## What you will do
Below are the records; copy exactly the stretch from the line containing "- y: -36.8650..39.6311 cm" through the line containing "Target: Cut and", both ends included, and nothing else.

[Stored data]
BEGIN
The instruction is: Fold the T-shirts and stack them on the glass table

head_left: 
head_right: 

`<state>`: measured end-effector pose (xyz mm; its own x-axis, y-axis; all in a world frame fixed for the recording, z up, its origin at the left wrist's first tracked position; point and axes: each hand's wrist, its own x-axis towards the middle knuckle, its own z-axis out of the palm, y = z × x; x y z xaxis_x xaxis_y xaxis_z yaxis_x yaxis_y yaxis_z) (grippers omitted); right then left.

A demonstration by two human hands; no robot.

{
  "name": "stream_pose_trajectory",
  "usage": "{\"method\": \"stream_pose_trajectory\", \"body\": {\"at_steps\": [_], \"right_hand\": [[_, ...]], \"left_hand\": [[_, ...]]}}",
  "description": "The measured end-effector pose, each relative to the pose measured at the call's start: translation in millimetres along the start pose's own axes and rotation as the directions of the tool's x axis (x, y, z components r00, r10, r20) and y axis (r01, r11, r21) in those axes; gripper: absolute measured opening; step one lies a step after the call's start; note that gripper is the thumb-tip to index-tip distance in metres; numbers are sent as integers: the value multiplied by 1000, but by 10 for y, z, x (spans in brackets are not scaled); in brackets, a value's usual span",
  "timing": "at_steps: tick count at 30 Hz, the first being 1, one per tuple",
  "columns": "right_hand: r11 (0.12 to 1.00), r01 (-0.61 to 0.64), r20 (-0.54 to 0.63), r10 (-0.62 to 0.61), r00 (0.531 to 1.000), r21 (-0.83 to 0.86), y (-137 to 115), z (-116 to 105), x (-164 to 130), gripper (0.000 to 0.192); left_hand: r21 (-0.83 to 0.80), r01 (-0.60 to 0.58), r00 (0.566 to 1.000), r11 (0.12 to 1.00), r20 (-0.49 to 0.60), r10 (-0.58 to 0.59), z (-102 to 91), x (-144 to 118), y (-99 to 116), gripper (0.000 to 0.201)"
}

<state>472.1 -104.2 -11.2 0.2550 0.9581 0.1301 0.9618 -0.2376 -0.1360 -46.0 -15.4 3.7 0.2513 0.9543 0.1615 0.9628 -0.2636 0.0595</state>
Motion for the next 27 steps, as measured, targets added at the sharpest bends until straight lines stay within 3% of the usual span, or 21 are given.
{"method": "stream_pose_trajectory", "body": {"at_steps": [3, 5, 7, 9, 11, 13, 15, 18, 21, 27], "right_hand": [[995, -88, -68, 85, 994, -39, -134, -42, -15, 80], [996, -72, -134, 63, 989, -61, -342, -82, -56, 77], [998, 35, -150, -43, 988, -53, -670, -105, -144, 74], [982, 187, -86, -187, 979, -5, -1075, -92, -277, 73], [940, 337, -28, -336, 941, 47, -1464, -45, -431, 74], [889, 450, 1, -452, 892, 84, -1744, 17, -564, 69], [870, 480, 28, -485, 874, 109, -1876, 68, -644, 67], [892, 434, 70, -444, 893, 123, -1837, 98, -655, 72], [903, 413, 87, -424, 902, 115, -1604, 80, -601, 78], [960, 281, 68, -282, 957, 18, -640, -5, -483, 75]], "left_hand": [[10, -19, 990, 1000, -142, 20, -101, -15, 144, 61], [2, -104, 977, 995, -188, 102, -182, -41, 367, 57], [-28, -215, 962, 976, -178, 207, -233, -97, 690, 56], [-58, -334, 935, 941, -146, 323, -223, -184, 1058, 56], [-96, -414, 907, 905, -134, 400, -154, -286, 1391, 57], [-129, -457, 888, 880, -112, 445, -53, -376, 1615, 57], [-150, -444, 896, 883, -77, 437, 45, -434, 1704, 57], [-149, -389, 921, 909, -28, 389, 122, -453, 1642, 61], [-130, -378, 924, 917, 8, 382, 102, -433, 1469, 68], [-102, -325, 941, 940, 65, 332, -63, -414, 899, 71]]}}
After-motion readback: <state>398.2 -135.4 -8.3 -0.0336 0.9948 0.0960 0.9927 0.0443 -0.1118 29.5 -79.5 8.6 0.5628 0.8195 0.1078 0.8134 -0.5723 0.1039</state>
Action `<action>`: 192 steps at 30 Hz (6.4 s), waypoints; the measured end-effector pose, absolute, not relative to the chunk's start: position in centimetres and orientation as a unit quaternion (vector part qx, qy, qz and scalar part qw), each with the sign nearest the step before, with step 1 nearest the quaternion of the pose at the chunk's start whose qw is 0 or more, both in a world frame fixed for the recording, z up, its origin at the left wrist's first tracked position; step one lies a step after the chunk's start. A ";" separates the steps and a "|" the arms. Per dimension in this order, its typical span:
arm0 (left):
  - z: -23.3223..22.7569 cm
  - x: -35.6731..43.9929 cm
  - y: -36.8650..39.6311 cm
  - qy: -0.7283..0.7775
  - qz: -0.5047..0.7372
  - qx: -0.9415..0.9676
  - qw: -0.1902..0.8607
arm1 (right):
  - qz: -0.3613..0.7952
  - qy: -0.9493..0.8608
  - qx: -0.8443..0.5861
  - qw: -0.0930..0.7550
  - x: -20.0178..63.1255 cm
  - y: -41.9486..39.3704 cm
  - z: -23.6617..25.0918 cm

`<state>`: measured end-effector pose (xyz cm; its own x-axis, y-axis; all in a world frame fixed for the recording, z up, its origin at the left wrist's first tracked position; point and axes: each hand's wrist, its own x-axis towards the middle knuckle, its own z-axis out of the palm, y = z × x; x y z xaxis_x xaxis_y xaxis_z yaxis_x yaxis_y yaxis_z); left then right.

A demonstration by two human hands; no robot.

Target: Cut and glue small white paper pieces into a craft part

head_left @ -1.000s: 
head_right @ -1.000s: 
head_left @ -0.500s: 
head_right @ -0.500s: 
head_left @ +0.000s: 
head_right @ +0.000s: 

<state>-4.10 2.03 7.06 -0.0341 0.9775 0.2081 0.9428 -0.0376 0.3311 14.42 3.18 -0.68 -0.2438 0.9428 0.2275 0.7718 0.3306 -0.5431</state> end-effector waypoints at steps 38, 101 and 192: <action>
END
## Answer to this task
  - y: -36.8650..39.6311 cm
  - qy: -0.7283..0.7775
  - qz: -0.5047..0.7372
  - qx: -0.9415..0.9676
  - qw: -0.1902..0.8607
arm1 (right):
  - qz: -0.3613..0.7952
  - qy: -0.9493..0.8608
  - qx: -0.8443..0.5861
  - qw: -0.0930..0.7550
  - x: -20.0178..63.1255 cm
  - y: -41.9486..39.3704 cm
  - z: -23.6617..25.0918 cm

`<state>`: measured end-effector pose (xyz cm; its own x-axis, y-axis; all in a world frame fixed for the recording, z up, its origin at the left wrist's first tracked position; point and axes: each hand's wrist, its own x-axis towards the middle knuckle, its own z-axis out of the palm, y = z × x; x y z xaxis_x xaxis_y xaxis_z yaxis_x yaxis_y yaxis_z); left then right.

A demonstration by two human hands; no robot.

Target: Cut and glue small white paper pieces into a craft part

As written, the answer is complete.